A small plane disappears into the mountains. Survival doesn’t begin at impact—it begins in the decisions that follow.

How to Survive a Small Plane Crash in the Backcountry

(What to Do First—and What Actually Keeps You Alive)

It’s not the crash that decides if you live.

It’s what happens next.

On May 5th, 1979, a small plane lost power over the mountains of central Idaho and went down in a remote canyon. What followed wasn’t a quick rescue or a dramatic survival scene—it was 19 days of cold, injury, starvation, and decisions most people will never have to face.

Two people walked out.

Two didn’t.

And the difference wasn’t strength or luck.

It was a series of decisions—made in the first minutes… and then repeated every hour, every day, until survival either held—or didn’t.

This guide breaks down what actually matters in a small plane crash in the backcountry—what to do first, what mistakes cost people their lives, and how to make decisions that give you the best chance of getting out.

The first 60 seconds: survive the impact

If you have any warning at all, your job is to reduce injury.

  • Brace and protect your head/neck. Tuck your chin, keep your head from snapping.

  • Tighten your seatbelt and remove slack. A little slack becomes a lot of momentum.

  • Secure loose objects. Anything heavy becomes a projectile.

  • After impact, stop and breathe before moving. Panic movement causes secondary injuries.

The first 10 minutes: fire, bleeding, and a headcount

Your priorities are simple and brutal: fire, bleeding, and exposure.

Assess fire risk

  • If you smell fuel or see smoke, get everyone out and move upwind.

  • If there’s no fire and the aircraft is stable, the wreck may be your best shelter.

Control life-threatening bleeding

  • Apply direct pressure.

  • Use cloth as a pressure dressing.

  • If you have to improvise, do it fast—bleeding doesn’t wait.

Do a head-to-toe injury check

  • Don’t assume the “walking person” is fine.

  • Don’t assume the quiet person is fine.

Protect the injured from the ground and wind

  • Insulate under them (seats, foam, clothing, anything).

  • Wind + cold ground will pull heat out faster than you think.

The first hour: stabilize, signal, and make a plan you can actually execute

Stabilize first—then “survival skills”

In the backcountry, injury changes everything. A broken ankle turns a short walk into an impossible one. A jaw injury makes eating painful and limits your ability to fuel your body.

  • Splint what you can. Even a crude splint can prevent worsening damage.

  • Keep wounds clean and covered. Infection becomes a slow killer.

  • Limit unnecessary movement. Save energy and prevent shock.

Signal like your life depends on it (because it does)

Search aircraft can fly directly over you and never see you—especially if the plane blends into snow or terrain.

  • Make contrast: lay out dark clothing, seat fabric, floor mats.

  • Make size: small signals are easy to miss—build something big.

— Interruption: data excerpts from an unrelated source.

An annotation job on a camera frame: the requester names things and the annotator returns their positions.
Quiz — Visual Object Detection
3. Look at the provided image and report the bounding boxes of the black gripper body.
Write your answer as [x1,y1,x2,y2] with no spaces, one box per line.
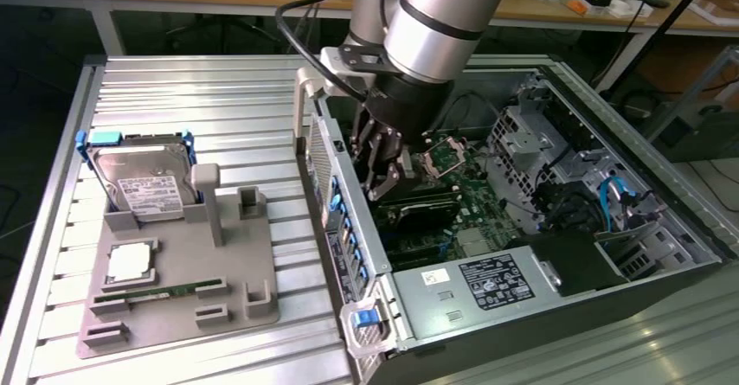
[361,72,457,140]

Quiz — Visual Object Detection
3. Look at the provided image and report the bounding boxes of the green graphics card black fan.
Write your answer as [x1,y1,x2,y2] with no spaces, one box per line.
[378,198,462,241]

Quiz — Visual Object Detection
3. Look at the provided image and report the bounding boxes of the black RAM stick white label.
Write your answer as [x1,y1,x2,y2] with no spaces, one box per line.
[374,189,458,207]

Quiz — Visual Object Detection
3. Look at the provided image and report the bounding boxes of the silver socket cover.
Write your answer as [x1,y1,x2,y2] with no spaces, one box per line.
[423,136,469,178]

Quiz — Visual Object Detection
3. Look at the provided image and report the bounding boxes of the green motherboard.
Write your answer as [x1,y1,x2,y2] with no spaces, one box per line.
[346,129,515,269]

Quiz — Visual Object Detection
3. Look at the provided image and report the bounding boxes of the silver perforated disk bay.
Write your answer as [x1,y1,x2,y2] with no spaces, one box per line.
[485,71,602,187]

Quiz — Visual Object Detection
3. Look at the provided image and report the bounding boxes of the silver chipset heatsink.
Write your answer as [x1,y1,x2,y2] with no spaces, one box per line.
[455,228,493,254]

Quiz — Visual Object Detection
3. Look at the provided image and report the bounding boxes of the grey power supply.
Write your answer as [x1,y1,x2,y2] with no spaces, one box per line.
[391,246,562,343]

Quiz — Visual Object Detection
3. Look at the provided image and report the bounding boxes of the silver hard disk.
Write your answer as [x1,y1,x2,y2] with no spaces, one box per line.
[91,133,195,224]

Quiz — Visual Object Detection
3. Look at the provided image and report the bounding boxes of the white orange desk item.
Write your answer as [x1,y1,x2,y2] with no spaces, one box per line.
[569,0,655,18]

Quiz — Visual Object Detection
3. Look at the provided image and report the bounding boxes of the blue disk caddy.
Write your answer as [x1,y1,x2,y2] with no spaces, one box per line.
[74,129,202,209]

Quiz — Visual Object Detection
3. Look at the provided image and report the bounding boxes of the black stand pole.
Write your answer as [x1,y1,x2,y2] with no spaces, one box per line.
[593,0,726,90]

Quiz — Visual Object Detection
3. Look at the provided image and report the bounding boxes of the green RAM stick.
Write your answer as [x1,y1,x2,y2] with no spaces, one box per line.
[95,279,224,304]

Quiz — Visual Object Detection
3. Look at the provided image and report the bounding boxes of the silver CPU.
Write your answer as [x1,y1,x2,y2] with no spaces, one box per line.
[107,244,158,282]

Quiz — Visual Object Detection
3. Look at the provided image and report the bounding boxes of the open black PC case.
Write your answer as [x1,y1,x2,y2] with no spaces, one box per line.
[291,54,739,385]

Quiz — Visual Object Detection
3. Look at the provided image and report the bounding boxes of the grey parts rack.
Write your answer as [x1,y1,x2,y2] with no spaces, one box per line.
[74,163,282,360]

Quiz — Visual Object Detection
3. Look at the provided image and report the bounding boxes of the grey cabinet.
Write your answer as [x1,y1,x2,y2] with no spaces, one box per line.
[651,45,739,164]

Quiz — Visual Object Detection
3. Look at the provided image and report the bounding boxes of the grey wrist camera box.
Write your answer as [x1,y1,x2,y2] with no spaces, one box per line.
[321,46,406,99]

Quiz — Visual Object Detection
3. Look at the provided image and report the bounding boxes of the black camera cable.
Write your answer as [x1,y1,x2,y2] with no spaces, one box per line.
[274,0,371,101]

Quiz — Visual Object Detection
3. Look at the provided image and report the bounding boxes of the blue disk wire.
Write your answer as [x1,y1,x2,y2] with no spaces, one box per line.
[598,176,641,233]

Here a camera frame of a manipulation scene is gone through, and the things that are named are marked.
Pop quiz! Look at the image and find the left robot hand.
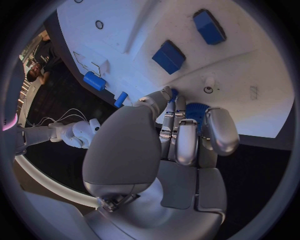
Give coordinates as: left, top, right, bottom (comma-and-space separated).
81, 85, 240, 240

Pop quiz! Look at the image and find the thin blue cylinder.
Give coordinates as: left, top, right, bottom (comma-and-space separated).
113, 91, 129, 109

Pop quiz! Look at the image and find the large blue cylinder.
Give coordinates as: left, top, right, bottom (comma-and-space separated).
82, 70, 108, 92

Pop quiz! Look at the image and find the blue gear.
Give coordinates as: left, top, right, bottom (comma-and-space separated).
169, 88, 212, 135

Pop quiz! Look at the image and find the white task board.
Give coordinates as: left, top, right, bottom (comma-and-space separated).
43, 0, 297, 151

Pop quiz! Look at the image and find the person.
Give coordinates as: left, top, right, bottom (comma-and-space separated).
24, 34, 62, 86

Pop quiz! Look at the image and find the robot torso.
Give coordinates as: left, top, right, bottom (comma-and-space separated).
1, 59, 28, 156

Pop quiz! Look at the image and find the white cable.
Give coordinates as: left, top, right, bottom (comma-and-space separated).
54, 107, 89, 123
25, 116, 60, 129

  • Use motion: waving fabric or reflective surfaces catch attention.

  • Make sound: whistles travel farther than voices.

If you have an ELT, PLB, or satellite messenger, use it immediately and keep it accessible.

The first night: cold is the enemy you don’t feel until it’s winning

In mountain environments—even in May—temperatures can drop below freezing. Hypothermia isn’t just discomfort. It’s a cascade that steals your judgment.

  • Get out of the wind. This is often the difference between discomfort and danger.

  • Insulate from the ground. This is non-negotiable.

  • Stay dry. Wet clothing accelerates heat loss.

  • Eat and drink if you can. Calories and hydration are heat.

Understand the trade: exertion vs. heat

Movement creates warmth—but it also burns calories you can’t replace. Sweat can make you colder later.

A good rule: move with purpose, not panic.

The first 72 hours: stay with the wreck unless you have a strong reason not to

In most survivable crashes, your best odds come from being found.

Stay with the wreck if:

  • You can shelter there

  • Someone is injured

  • You have no navigation tools

  • Weather conditions are poor

Consider moving only if:

  • Fire risk or terrain makes the site unsafe

  • You have a clear, realistic route to help

  • You can move without creating a second emergency

Water and food: don’t let hunger make your decisions for you

Water

Dehydration will destroy your cognition and your ability to regulate body temperature.

  • Melt snow if necessary—but don’t rely on eating snow alone

  • Collect runoff when possible

  • Boil water if you have the ability

Food

Hunger makes people take dangerous risks.

  • Ration early—don’t wait until you’re desperate

  • Prioritize easy-to-eat calories if injuries are present

  • Track what you have—uncertainty creates panic

The hardest truth: survival becomes a mental problem before it becomes a physical one

After a few days, the challenge shifts.

  • You start asking the same questions every morning: What do we have left? Is anyone coming?

  • Cold and malnutrition slow thinking

  • Trauma and grief can shut people down

What helps:

  • Create a simple routine (injuries → signals → shelter → rest)

  • Make decisions together if you’re not alone

  • Write things down to anchor your thinking

When rescue doesn’t come: how to decide if you must self-rescue

This is the decision no one wants to make.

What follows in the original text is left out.